Unrolling a prism's surface
Lay the prism flat and the surface is two end triangles plus one rectangle whose width is the perimeter and whose height is the length.
Unrolling the prism shows two triangular ends, each of area six, plus a rectangle whose width is the perimeter twelve and whose height is the length ten: SA = 2(6) + 12 × 10 = 132 square units.

The cylinder as a circular prism

A cylinder is really a prism whose cross-section is a circle, so the same thinking applies with circle formulas slotted in. The volume is the area of the circular base, pi times the radius squared, multiplied by the height. For a cylinder of radius three and height ten, the volume is pi times nine times ten, which is ninety pi cubic units. That is the exact answer; as a decimal it is approximately two hundred and eighty-two point seven four, but because pi is irrational the volume is never exactly that decimal. Leaving the answer as ninety pi is both shorter and exact.
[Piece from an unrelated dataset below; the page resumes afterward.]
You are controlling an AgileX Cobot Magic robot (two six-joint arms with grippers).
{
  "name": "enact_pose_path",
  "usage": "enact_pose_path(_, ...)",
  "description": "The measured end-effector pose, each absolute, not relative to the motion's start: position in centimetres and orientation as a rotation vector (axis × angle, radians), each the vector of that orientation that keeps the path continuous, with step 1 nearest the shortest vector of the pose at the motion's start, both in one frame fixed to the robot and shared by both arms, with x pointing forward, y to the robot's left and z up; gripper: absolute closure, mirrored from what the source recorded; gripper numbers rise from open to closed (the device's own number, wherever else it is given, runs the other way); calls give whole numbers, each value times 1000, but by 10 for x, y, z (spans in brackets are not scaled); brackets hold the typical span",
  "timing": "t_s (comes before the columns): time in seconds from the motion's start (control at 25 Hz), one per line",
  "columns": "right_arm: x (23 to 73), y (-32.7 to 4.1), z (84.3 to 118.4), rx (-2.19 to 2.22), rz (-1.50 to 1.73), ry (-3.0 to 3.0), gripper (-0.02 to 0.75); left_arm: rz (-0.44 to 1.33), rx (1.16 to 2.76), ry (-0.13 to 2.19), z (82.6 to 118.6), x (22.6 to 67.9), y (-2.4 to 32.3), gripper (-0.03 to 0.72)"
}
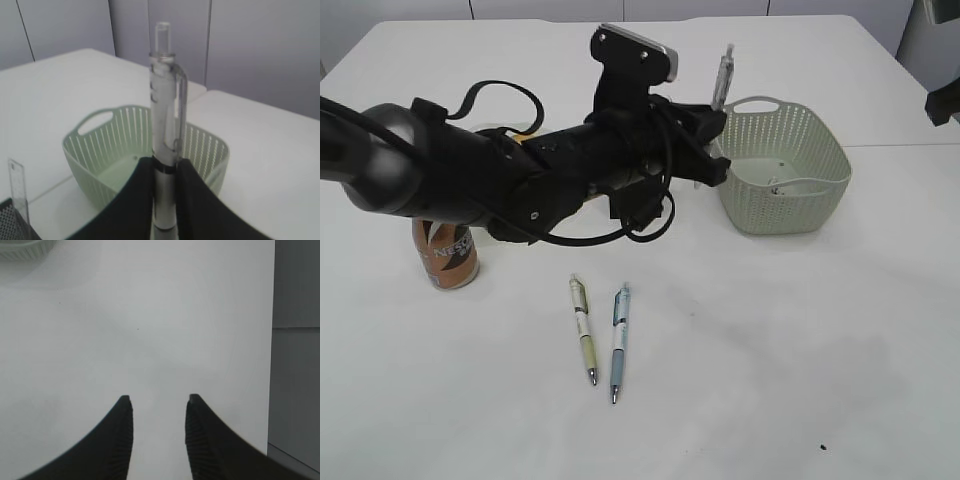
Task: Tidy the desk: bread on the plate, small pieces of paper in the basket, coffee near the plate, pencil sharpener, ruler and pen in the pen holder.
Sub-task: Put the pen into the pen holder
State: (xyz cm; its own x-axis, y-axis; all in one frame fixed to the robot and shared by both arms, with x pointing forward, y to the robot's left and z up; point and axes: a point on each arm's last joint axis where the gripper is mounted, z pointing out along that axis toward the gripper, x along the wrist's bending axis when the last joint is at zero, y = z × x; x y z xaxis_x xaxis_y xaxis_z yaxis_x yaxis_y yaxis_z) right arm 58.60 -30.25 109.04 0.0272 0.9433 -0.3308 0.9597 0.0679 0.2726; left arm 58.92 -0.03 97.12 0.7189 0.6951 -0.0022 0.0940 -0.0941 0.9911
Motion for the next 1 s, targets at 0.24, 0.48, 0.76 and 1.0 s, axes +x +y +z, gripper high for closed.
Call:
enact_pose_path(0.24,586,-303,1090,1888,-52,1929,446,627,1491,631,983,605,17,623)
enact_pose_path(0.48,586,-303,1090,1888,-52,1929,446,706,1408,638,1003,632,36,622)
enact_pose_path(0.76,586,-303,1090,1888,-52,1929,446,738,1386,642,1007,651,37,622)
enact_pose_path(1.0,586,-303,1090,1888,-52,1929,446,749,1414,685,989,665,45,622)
A cylinder is a circular prism
A cylinder is a prism whose slice is a circle, so the same cross-section-times-length rule applies with the circle area pi r squared.
A cylinder is a prism with a circular cross-section, so its volume is the base area pi r squared times the height: V = π × 3² × 10 = 90π, which is ≈ 282.74 cubic units as a decimal.
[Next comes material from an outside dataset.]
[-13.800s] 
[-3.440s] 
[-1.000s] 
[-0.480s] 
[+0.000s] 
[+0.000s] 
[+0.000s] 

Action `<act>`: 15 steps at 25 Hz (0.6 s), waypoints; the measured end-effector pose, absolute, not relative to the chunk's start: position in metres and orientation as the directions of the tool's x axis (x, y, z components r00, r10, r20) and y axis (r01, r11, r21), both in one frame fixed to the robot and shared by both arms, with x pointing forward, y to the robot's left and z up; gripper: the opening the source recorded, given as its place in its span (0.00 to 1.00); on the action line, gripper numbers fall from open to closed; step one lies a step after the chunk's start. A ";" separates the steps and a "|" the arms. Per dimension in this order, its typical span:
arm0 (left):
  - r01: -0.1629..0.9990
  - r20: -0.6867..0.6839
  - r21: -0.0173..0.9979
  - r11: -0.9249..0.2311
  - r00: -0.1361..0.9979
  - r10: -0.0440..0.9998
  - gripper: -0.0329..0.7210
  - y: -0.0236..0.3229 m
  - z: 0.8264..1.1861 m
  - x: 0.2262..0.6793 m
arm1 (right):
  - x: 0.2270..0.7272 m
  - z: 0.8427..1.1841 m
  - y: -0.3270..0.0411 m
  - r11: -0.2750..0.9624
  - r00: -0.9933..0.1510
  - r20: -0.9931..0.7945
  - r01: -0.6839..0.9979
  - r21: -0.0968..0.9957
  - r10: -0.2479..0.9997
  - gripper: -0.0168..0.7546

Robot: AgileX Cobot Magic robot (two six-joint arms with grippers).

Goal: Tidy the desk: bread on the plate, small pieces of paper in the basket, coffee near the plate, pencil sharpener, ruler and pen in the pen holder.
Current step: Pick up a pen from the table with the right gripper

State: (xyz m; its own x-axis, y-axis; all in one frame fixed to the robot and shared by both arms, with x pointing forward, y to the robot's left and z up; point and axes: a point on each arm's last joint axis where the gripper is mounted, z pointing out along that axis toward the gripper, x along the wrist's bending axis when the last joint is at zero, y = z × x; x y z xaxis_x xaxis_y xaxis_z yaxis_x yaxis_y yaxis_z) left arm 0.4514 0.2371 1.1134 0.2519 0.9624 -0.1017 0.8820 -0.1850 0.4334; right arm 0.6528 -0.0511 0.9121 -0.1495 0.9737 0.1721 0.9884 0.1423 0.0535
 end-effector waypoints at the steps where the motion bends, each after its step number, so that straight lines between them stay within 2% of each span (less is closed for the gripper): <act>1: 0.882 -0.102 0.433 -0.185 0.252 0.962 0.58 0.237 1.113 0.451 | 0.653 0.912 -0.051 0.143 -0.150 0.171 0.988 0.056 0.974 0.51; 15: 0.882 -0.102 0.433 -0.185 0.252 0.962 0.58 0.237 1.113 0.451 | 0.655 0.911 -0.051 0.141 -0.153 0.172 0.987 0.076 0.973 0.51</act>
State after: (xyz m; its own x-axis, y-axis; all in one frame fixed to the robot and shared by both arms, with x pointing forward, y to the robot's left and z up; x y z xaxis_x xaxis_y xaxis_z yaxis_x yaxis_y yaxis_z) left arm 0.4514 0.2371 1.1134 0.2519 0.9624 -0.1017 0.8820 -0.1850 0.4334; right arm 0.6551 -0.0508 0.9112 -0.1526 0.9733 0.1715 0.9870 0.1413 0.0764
Surface area of a cylinder

The surface area of a cylinder has two parts that mirror the prism. The two circular ends each have area pi times the radius squared, giving two pi r squared together. The curved side, unrolled, is a rectangle whose width is the circumference, two pi times the radius, and whose height is the cylinder's height, contributing two pi r h. Adding them, the surface area is two pi r squared plus two pi r h. For the radius three, height ten cylinder, that is eighteen pi from the ends plus sixty pi from the side, a total of seventy-eight pi square units, or approximately two hundred and forty-five point zero four.

Unrolling a cylinder
The curved side unrolls into a rectangle as wide as the circumference, so the surface is two circles plus that rectangle.
Unrolling a cylinder gives two circular ends, each of area pi r squared, and a rectangle of width 2πr and height h: SA = 2πr² + 2πrh = 78π square units for r = 3 and h = 10.

Keeping pi exact

Deciding how to present a pi answer matters. An exact answer keeps pi as a symbol, like ninety pi or seventy-eight pi, and is both compact and perfectly accurate. A decimal answer is sometimes wanted for a practical measurement, but it is only an approximation, because pi never terminates. The safe method is to carry pi through the whole calculation and round only at the very end, so any rounding error happens once rather than building up at every step.
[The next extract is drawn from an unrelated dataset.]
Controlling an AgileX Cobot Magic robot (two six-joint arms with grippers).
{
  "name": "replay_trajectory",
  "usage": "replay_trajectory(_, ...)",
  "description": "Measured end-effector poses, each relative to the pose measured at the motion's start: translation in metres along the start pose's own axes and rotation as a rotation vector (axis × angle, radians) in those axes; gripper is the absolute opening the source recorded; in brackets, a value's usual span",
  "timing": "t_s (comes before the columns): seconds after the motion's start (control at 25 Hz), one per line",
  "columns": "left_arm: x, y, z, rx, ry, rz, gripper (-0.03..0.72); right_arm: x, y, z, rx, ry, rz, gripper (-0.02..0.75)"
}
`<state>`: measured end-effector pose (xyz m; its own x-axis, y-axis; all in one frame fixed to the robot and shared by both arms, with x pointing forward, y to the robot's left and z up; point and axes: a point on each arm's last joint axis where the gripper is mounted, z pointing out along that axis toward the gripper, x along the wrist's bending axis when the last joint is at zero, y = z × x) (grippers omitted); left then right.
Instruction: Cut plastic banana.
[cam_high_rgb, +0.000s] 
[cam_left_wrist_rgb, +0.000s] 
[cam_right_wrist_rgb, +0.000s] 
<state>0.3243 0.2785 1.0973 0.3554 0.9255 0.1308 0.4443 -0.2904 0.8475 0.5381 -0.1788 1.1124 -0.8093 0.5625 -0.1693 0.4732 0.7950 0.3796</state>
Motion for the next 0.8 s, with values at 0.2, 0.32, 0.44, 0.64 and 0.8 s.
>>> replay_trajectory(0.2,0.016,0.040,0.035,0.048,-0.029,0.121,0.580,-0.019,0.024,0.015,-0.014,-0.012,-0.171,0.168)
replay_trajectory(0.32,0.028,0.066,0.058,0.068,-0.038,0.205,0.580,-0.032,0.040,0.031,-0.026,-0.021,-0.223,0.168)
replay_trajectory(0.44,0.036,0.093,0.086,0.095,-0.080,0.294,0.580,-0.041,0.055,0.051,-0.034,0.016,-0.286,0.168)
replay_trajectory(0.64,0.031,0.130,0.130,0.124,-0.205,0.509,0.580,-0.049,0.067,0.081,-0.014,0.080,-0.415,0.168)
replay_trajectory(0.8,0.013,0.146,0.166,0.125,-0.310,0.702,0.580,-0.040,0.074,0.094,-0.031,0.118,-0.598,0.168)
Exact pi vs rounded decimal
An exact answer keeps pi as a symbol; a decimal is only an approximation because pi never terminates, so round once, at the end.
The exact value 90π is compact and perfectly accurate; the decimal ≈ 282.74 is only a rounded approximation, since pi never terminates. Keep pi exact and round only at the very end.

Units and rounding habits

Two practical habits prevent most mistakes. First, always attach the right kind of unit: volumes end in cubic units such as cubic centimetres, surface areas in square units such as square centimetres, and slipping between them is an instant error even when the arithmetic is perfect. Second, match the level of rounding to the question, and never round pi early. With the prism rule of cross-section times length, the cylinder formulas, and careful units, almost any volume or surface-area problem about these solids becomes a matter of slotting numbers into a reliable plan.

Quick self-check
1. What is the volume of a rectangular prism measuring 2 by 3 by 4 units?
2. Which unit is correct for a surface area?
3. A cylinder has radius 3 and height 10. What is its EXACT volume?
4. The surface area of a cylinder is given by which formula?
5. A right prism has a triangular cross-section of area 6 and length 10. What is its volume?